Job’s only comfort in life and death was that he belonged to his Redeemer, his Saviour. He says, ‘And though’, (as the KJV 19:26 puts it), ‘after my skin worms destroy this body, yet in my flesh shall I see God.’ Job believes he will be resurrected bodily at the Last Day. How so? Well, let’s just say that a person would appear to be spiritually dead if they are not moved (even to tears) when listening to Job’s words as sung in Handel’s Messiah, ‘I know that my Redeemer liveth.’ Job wanted to tell the world about his Redeemer. And he wanted his words to last forever. God granted Job’s wish, “The grass withers, the flower fades, but the word of our God stands forever’ Isaiah 40:8. But even better, his Redeemer, his Rock says, ‘See, I have inscribed you on the palms of my hands’ Isaiah 49:16a.

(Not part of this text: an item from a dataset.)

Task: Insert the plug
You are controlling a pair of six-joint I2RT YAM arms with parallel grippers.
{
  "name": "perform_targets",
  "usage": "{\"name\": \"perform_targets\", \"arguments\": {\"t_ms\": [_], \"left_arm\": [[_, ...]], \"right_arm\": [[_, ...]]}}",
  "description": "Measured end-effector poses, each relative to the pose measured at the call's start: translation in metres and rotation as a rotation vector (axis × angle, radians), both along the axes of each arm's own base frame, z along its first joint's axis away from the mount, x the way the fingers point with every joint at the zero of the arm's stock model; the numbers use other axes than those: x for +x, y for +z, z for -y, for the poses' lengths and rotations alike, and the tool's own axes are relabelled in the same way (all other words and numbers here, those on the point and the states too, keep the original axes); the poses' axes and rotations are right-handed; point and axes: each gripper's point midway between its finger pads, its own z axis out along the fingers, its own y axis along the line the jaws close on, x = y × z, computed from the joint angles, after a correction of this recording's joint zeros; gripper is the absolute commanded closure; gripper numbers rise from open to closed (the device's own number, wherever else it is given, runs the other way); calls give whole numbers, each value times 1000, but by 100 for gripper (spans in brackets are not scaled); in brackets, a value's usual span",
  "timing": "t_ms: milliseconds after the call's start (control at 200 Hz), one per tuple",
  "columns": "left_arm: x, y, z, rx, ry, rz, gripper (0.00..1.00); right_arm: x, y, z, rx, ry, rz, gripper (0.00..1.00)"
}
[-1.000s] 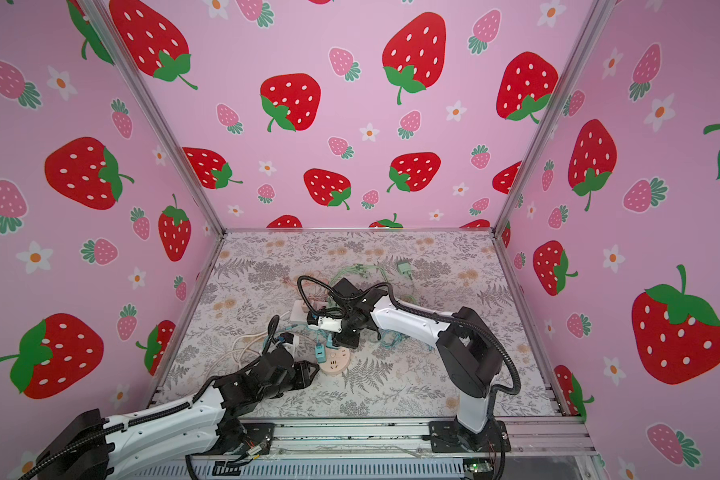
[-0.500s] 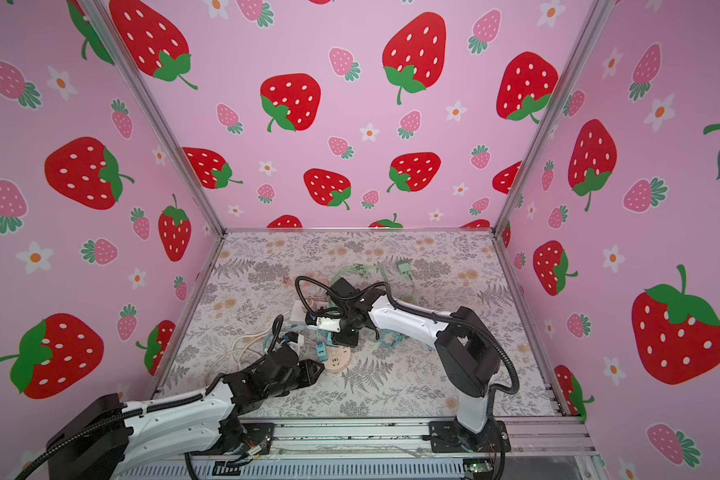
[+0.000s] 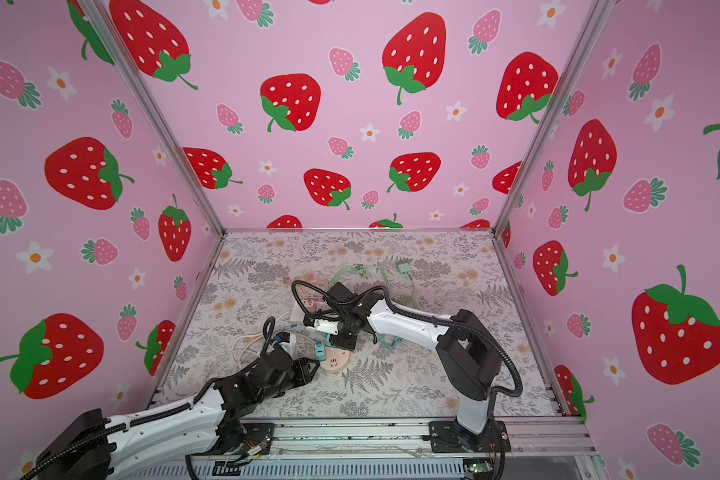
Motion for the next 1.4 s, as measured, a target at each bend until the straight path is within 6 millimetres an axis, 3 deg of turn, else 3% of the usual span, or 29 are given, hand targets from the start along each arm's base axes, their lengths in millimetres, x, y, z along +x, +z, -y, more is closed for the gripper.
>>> {"name": "perform_targets", "arguments": {"t_ms": [200,540,815,1030,1401], "left_arm": [[-3,3,10,-15,-65,16,56],[-1,-12,20,55,-109,3,48],[-1,-11,30,91,-77,28,48],[3,-9,17,110,41,43,54],[2,-1,0,122,102,59,54]], "right_arm": [[0,0,-1,3,-39,-14,90],[0,0,-1,10,-71,-27,90],[0,0,-1,17,-91,-33,90],[0,0,0,21,-100,-35,90],[-1,-1,1,15,-17,4,90]]}}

Heidelberg Catechism Question & Answer 1, ‘What is your only comfort in life and death? That I am not my own, but belong with body and soul, both in life and in death, to my faithful Saviour Jesus Christ. He has fully paid for all my sins with His precious blood, and has set me free from all the power of the devil. He also preserves me in such a way that without the will of my heavenly Father not a hair can fall from my head; indeed, all things must work together for my salvation. Therefore, by His Holy Spirit He also assures me of eternal life and makes me heartily willing and ready from now on to live for Him.’ 

Don’t you think that Job is a great author?